The Hollow Earth is a sort of waveshaper effect. Extremelly low-frequency waveshaping. It doesn't really affect the harmonics or "tone" of whatever you're playing, but the volume dynamics. Imagine you have a volume pedal and you like to swivel extremelly complex patterns and swells with it. If you do it inhumanly fast, you can make a neat tremolo with crazy variations to the pulses. That's basically what it is!
Hollow Earth allows you to "swivel" volume dynamics using the shape knob, and then loop the whole process automatically, change its speed, edit and "overdub" dynamics, and pluck-trigger it at will. It doesn't record and loop-back actual sound, it records and loops back volume changes. They can be super slow, subtle and span over thirty seconds, or sped up to trem speeds or even nearly ringmod speeds.
Loopable volume automation that you can find in audio software...... in a stompbox. It's a tremolo. It's a "slow-gear". It's a sublte fluttering added to your ambient drones! It's a ray gun that makes your guitar sound like death lasers!
- custom recordable/loopable volume dynamics
- switchable attack mode triggered by pluck/sound
- 10 non-volatile banks worth of storage
- depth and smoothing tweaking
- a random dynamics shaping mode
- edit (or "overdub dynamics") mode
- expression-out, use as a virtual expression pedal
- 2.1mm 9v DC "boss style" plug
The heart of the system is a "record" stomp switch, and a "shape" knob. You start by holding down "record" and move the "shape" knob in a way you would a guitar's volume knob, or a volume pedal. Create a complex series of rises and falls and release "record" when you're done. It will immidiatelly start looping the dynamics back as you play whatever instrument or sound through, altered! You can adjust the rate of it all with the "speed" knob, during looping or record. There is also "depth" controllike that found on regular tremolos, and a "smooth" control that can even out the shape. "trigger" mode and its accompanying "sensitivity" knob turns it into a "slow gear" kind of effect. The volume dynamics never loop, and only start up when a guitar pluck is detected or a sound is played.
Toggling "random" mode makes it disregard anything that was recorded, and just uses random "noise" as variation in volume. In this mode, the "speed" knob changes the frequency of the noise, and the "shape" knob randomizes the length of time for each random "pulse". Toggling random mode off brings it back to its original state.
Toggling "edit" mode means that when you have an already-looping pattern, holding down "record" overdubs knob shape changes on the already existing loop. Use it to correct mistakes or for on-the-fly dynamics evolution.

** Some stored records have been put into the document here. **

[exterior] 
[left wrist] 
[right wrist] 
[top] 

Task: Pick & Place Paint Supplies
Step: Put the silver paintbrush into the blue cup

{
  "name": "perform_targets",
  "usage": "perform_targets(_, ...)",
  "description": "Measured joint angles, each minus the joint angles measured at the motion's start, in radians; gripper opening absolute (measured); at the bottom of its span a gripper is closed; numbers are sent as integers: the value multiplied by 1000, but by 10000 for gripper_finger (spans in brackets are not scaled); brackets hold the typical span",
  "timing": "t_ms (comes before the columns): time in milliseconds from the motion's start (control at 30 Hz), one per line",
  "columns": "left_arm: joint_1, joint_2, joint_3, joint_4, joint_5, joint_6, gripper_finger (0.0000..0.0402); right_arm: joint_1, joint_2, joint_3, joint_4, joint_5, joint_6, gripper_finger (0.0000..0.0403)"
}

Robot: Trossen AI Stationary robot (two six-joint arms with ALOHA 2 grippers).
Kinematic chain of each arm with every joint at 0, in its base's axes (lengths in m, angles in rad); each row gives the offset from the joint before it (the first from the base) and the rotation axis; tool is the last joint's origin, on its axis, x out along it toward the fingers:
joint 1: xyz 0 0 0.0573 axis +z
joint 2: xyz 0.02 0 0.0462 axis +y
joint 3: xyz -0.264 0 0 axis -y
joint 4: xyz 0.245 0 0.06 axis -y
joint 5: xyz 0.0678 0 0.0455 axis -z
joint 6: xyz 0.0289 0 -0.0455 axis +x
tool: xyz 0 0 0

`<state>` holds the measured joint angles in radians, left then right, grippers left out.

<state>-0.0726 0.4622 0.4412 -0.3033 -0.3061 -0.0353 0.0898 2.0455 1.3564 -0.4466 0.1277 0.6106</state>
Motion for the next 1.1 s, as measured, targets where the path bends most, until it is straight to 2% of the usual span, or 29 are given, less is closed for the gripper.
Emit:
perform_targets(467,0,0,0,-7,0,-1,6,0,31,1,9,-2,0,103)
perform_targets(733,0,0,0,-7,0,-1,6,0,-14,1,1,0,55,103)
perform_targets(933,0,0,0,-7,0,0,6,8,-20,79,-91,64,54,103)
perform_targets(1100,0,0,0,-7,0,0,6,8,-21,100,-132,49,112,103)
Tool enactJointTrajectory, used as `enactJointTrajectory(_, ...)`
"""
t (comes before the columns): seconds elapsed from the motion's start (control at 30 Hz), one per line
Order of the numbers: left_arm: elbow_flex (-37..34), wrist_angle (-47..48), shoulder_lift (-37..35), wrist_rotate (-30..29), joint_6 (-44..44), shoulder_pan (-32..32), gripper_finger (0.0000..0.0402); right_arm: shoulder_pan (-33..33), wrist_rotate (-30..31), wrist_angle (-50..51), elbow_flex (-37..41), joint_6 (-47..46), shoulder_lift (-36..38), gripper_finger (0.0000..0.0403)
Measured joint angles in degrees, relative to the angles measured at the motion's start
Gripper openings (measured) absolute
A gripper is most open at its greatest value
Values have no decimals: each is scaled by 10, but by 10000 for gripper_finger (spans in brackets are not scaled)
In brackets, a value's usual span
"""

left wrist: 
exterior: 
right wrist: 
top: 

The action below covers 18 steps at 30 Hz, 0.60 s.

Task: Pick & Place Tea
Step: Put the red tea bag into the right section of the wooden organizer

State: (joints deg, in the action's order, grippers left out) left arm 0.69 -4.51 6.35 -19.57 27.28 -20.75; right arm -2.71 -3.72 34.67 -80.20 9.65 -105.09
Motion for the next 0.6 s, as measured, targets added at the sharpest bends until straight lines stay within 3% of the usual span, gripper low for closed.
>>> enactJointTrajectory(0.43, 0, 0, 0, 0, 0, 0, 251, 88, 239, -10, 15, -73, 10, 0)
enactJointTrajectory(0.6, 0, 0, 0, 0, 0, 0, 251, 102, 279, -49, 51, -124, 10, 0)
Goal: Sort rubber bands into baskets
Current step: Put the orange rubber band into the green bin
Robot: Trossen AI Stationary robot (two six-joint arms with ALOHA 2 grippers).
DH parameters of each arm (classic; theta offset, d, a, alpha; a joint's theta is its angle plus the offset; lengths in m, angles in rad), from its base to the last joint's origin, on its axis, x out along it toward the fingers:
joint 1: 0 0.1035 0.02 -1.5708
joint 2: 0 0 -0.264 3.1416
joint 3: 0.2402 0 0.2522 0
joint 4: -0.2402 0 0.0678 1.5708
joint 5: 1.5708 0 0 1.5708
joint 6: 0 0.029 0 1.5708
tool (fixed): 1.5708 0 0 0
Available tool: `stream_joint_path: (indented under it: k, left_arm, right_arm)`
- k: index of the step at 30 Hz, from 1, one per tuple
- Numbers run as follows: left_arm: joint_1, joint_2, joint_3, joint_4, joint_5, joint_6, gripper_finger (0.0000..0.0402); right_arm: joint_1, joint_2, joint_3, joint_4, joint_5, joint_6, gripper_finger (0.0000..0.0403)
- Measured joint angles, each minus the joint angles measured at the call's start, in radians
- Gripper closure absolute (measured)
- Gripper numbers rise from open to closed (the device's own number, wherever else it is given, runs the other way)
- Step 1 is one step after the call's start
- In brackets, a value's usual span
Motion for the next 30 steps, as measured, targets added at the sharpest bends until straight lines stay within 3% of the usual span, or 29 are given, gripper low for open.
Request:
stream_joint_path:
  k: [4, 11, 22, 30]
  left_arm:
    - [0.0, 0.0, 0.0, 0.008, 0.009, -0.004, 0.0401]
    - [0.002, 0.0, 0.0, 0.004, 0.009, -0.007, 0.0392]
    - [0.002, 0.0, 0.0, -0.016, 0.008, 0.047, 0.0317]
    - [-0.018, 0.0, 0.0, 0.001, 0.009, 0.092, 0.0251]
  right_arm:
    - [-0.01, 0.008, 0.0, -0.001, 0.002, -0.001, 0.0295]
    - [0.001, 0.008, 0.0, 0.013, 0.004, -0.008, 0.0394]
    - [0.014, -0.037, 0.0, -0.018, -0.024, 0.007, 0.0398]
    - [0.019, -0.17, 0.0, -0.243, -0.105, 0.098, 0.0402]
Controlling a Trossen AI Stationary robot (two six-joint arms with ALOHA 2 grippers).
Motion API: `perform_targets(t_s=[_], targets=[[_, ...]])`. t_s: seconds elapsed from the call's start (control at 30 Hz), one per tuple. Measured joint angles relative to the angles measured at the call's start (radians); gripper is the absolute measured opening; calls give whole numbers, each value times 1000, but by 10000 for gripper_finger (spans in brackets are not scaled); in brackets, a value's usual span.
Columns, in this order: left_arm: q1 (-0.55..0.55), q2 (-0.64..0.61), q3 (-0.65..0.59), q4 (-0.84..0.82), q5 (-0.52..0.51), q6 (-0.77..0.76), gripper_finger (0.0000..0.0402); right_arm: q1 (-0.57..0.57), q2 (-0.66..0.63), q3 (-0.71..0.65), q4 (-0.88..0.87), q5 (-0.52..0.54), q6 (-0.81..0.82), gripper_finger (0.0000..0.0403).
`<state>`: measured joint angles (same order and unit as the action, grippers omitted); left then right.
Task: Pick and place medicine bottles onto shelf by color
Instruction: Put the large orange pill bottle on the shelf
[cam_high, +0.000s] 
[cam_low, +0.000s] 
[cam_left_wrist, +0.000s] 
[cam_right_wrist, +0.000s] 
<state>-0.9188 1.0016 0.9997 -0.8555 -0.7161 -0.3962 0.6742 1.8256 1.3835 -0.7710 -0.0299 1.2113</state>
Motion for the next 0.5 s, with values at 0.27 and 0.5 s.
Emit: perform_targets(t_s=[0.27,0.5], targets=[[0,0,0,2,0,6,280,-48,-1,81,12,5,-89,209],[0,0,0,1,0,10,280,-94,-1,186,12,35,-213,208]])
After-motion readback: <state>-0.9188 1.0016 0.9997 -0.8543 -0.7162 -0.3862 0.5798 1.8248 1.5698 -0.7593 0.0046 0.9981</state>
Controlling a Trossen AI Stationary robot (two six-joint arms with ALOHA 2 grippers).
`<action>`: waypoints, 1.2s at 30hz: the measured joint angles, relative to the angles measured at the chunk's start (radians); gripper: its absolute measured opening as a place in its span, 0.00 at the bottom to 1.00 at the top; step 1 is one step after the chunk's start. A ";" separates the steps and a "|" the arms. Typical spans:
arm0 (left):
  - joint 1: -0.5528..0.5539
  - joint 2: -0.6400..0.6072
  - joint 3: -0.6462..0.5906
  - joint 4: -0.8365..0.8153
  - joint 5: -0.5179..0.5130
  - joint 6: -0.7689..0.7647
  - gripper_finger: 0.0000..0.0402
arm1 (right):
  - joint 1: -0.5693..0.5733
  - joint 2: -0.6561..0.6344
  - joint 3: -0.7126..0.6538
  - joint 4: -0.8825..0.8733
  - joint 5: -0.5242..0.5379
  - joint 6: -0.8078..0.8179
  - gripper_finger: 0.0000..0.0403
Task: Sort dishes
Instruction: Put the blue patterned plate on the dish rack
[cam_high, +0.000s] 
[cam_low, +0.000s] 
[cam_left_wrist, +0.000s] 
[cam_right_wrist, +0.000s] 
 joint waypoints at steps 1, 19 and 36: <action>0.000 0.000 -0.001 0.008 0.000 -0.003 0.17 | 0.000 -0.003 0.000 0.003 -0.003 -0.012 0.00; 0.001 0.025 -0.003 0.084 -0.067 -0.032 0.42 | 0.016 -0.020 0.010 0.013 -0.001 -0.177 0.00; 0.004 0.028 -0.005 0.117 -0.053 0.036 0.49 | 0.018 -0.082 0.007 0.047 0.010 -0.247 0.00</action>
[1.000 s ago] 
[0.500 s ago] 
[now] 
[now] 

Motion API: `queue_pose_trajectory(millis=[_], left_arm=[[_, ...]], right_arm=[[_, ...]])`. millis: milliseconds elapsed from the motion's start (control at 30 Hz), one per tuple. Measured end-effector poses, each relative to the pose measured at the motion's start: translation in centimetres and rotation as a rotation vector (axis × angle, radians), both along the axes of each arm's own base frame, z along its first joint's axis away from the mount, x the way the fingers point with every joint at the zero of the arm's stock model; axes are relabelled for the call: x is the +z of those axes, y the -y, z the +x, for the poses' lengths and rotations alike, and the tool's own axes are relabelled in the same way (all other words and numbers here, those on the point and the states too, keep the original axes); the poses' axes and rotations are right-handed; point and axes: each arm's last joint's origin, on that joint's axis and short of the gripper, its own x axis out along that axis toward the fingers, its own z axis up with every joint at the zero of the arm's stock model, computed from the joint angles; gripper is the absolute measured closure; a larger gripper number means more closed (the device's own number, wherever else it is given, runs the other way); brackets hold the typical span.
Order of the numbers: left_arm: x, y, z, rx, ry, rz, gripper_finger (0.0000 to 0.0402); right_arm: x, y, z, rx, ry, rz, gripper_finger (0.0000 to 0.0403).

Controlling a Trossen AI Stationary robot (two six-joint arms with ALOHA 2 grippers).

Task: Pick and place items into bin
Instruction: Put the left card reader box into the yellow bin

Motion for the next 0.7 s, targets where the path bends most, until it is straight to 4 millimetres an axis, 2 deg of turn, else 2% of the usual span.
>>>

There is an "expression out" jack that, when hooked up to another effect with an expression-in jack, can serve as a programmable expression pedal.
You can store patterns in up to ten banks. Select a bank with the "bank" knob and LED display, hold down the "store/recall" button for a couple seconds to save it. The display will blink for as long as it's saving. Complex patters that are half-a-minute long can take a few seconds to save, while simple ones will be nearly instantaneous. Tap the same button to recall the selected bank. All banks are saved even when the effect is off and unplugged.
An important note on the length of time a pattern can be recorded and the speed setting. When recording with the "speed" knob in the lower range, longer patterns can be recorded. Up to a few minutes. However the resolution (or detail) is reduced in this range, and some choppyness might be present. When recording with the knob in a higher range, the resolution is increased and you can pack more intricate details in your dynamics! It comes with a price thoguh, and the maximum recordable time is reduced to maybe 20 or 30 seconds. Crank it up even higher, and it's only a few seconds max.
This just means that if you record complex patterns in the slow range, then speed it up, you'll be "playing back" the dynamics at a much greater speed than is possible by hand with a volume knob or volume pedal. Recording a minute of patterns at a slow speed will turn it into a few seconds of detailed glitchy stutter at high speed, and recording just a couple seconds at slow speed will bring it up to near ringmod speeds at high! Use it to your advantage!